Blades v. Commercial Transport, Inc.

30 S.W.3d 827, 2000 Mo. LEXIS 66, 2000 WL 1693829
CourtSupreme Court of Missouri
DecidedNovember 14, 2000
DocketNo. SC 82338
StatusPublished
Cited by7 cases

This text of 30 S.W.3d 827 (Blades v. Commercial Transport, Inc.) is published on Counsel Stack Legal Research, covering Supreme Court of Missouri primary law. Counsel Stack provides free access to over 12 million legal documents including statutes, case law, regulations, and constitutions.

Bluebook
Blades v. Commercial Transport, Inc., 30 S.W.3d 827, 2000 Mo. LEXIS 66, 2000 WL 1693829 (Mo. 2000).

Opinion

JOHN C. HOLSTEIN, Judge.

Appellants Commercial Transport, Inc., and Great West Casualty Company appeal from a decision of the Labor and Industrial Relations Commission (Commission) affirming a temporary or partial award given by an Administrative Law Judge (ALJ) to respondent Alvin Blades. This Court granted transfer of the case after opinion by the court of appeals. Rule 88.0k. The sole issue for resolution is whether Blades’ injury arose out of and in the course of his employment. The Court concludes that the injury did not arise out of employment. The decision of the Commission is reversed.

The facts are not in dispute. Alvin Blades, a truck driver for Commercial Transport, injured his shoulder when he slipped on icy steps leading to the Teamster’s Union Hall in Cape Girardeau. The hall is neither owned nor occupied by Commercial Transport. At the time of the accident, Blades was en route to testify on behalf of his union in an arbitration hearing regarding a dispute with Commercial Transport over additional compensation for dropping off and hooking up trailers. The employee who filed the underlying grievance and a local union representative asked Blades to testify. He received no pay for his testimony. Neither is he a union officer nor was his appearance anticipated by Commercial Transport. Following his testimony, Blades sought medical attention from a local hospital where he was informed his rotator cuff was torn. Soon thereafter, he filed a worker’s compensation claim.

The applicable standard of review is found in sec. 287.495.1.1 Commercial Transport’s claim is that there is insufficient competent evidence in the record to support the award.

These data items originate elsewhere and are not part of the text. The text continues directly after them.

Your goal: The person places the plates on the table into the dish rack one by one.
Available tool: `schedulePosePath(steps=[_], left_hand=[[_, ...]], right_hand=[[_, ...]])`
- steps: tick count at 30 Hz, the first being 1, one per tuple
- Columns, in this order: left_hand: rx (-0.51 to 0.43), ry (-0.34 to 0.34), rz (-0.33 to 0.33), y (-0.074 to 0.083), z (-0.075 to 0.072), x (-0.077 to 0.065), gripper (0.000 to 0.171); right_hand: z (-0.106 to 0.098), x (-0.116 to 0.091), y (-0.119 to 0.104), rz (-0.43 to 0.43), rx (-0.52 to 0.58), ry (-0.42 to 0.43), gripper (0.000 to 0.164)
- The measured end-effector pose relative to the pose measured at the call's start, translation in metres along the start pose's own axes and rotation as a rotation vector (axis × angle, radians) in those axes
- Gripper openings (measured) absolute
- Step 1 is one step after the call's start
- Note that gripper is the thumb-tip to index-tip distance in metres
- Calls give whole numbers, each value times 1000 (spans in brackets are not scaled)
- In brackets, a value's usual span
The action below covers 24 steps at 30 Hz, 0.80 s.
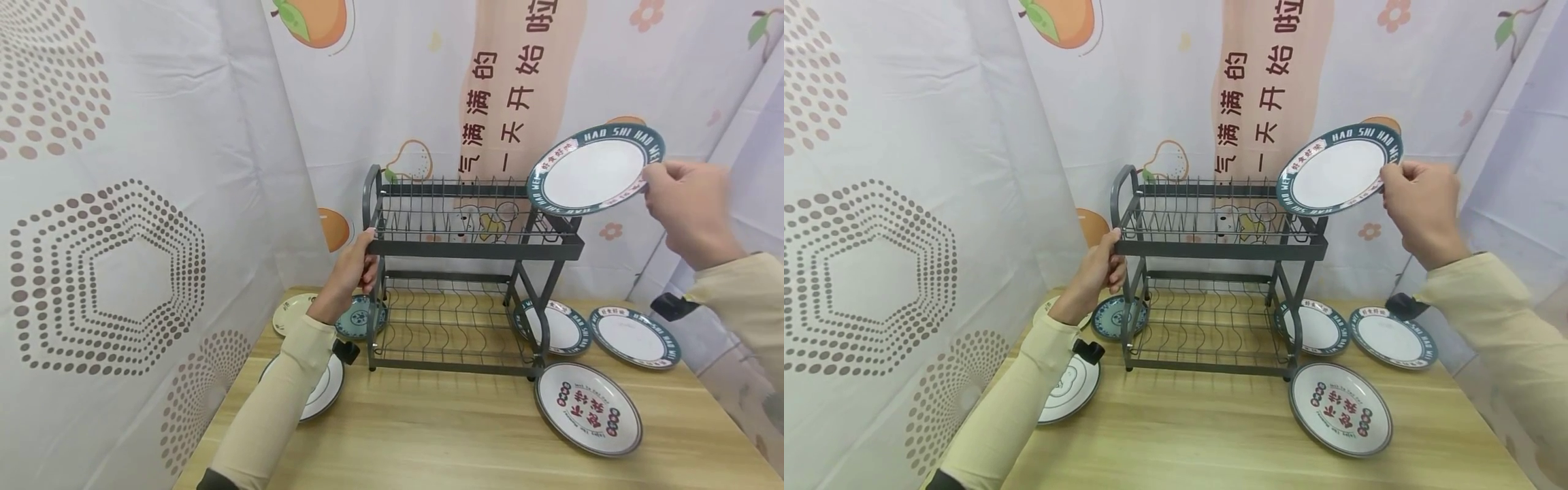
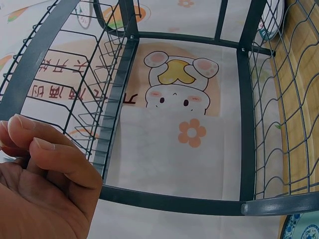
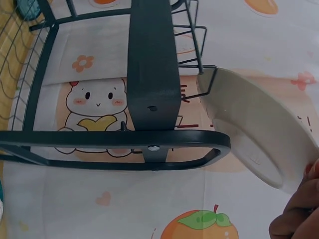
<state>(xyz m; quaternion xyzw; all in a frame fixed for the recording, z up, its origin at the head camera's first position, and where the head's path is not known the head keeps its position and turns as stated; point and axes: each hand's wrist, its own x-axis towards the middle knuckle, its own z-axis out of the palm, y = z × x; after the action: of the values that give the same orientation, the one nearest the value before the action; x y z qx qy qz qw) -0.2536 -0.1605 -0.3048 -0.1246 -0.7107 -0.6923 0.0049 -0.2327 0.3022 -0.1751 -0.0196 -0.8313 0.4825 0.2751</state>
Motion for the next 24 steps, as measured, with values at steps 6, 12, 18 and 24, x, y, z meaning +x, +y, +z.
schedulePosePath(steps=[6, 12, 18, 24], left_hand=[[1, 2, -4, 1, -1, 0, 67], [-3, -5, -8, 1, 3, -1, 66], [-5, -9, 1, -1, 4, -1, 66], [-6, -1, 7, 0, 2, 0, 67]], right_hand=[[12, 4, -4, -114, -201, 56, 41], [18, 3, -5, -180, -287, 116, 41], [32, 1, -10, -379, -321, 231, 40], [47, 2, -15, -571, -385, 290, 39]])
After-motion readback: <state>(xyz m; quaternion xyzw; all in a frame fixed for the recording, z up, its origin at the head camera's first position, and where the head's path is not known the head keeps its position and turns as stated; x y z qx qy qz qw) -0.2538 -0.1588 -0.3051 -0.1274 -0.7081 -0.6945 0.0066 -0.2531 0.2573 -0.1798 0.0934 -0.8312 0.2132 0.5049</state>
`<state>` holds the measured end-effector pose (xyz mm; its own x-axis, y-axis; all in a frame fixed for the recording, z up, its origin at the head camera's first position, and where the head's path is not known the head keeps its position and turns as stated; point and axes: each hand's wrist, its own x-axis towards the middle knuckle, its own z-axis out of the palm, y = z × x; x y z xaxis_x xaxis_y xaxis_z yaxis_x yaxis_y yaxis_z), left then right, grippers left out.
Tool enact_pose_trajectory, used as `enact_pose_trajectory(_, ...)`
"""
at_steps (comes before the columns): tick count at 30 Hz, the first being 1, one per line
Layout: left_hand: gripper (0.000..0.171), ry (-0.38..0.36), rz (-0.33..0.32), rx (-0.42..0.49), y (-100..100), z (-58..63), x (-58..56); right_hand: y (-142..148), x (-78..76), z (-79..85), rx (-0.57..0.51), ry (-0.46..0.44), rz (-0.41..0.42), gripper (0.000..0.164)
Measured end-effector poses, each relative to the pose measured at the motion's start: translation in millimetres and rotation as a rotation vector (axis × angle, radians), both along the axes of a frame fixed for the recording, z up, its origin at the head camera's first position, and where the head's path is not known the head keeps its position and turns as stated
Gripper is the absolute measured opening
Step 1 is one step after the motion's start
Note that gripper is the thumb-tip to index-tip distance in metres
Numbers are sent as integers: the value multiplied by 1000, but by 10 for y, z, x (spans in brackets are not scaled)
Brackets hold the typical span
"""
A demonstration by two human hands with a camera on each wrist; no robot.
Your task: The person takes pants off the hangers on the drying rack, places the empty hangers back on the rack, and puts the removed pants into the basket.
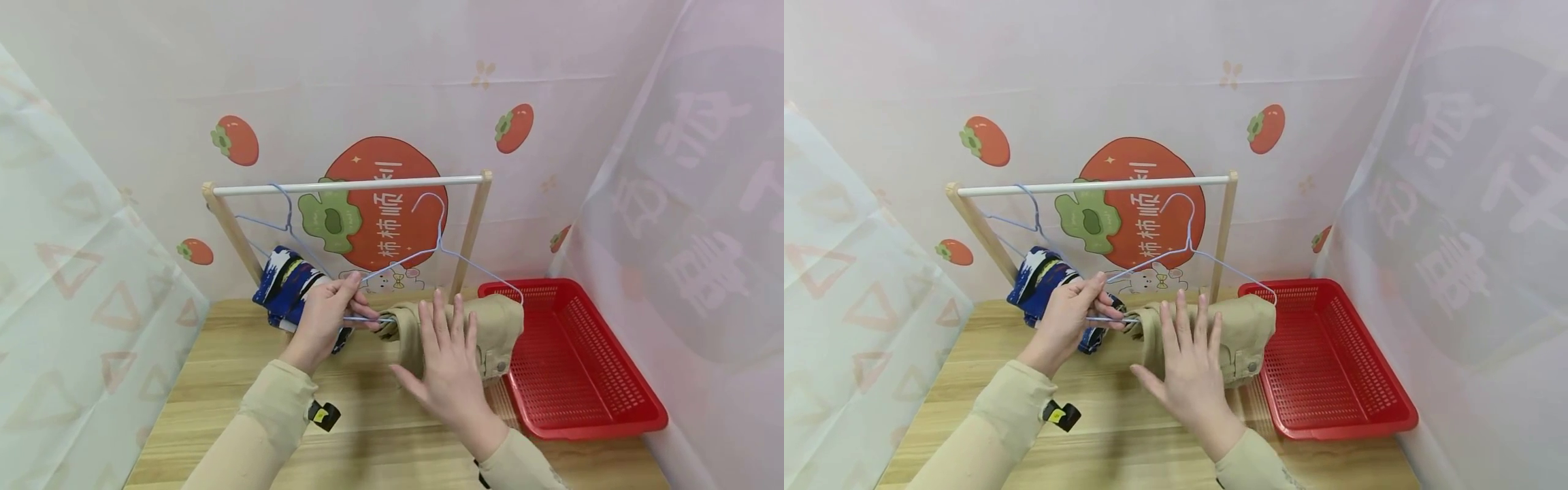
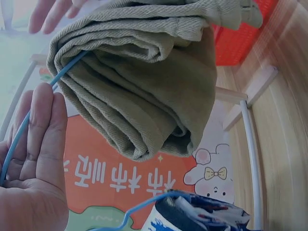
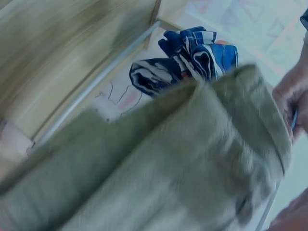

Worker’s compensation benefits are available for personal injuries arising out of and in the course of employment. Sec. 287.120.1. Injuries sustained by workers are not covered unless they are engaged in or about the premises where their duties are being performed, or their services require their presence as a part of such service. Sec. 287.020.5. Since the determination of the compensability of the injury is a matter of law, the Court reviews the Commission’s conclusion de [829]*829novo. Cox v. Tyson Foods, Inc., 920 S.W.2d 534, 535 (Mo. banc 1996).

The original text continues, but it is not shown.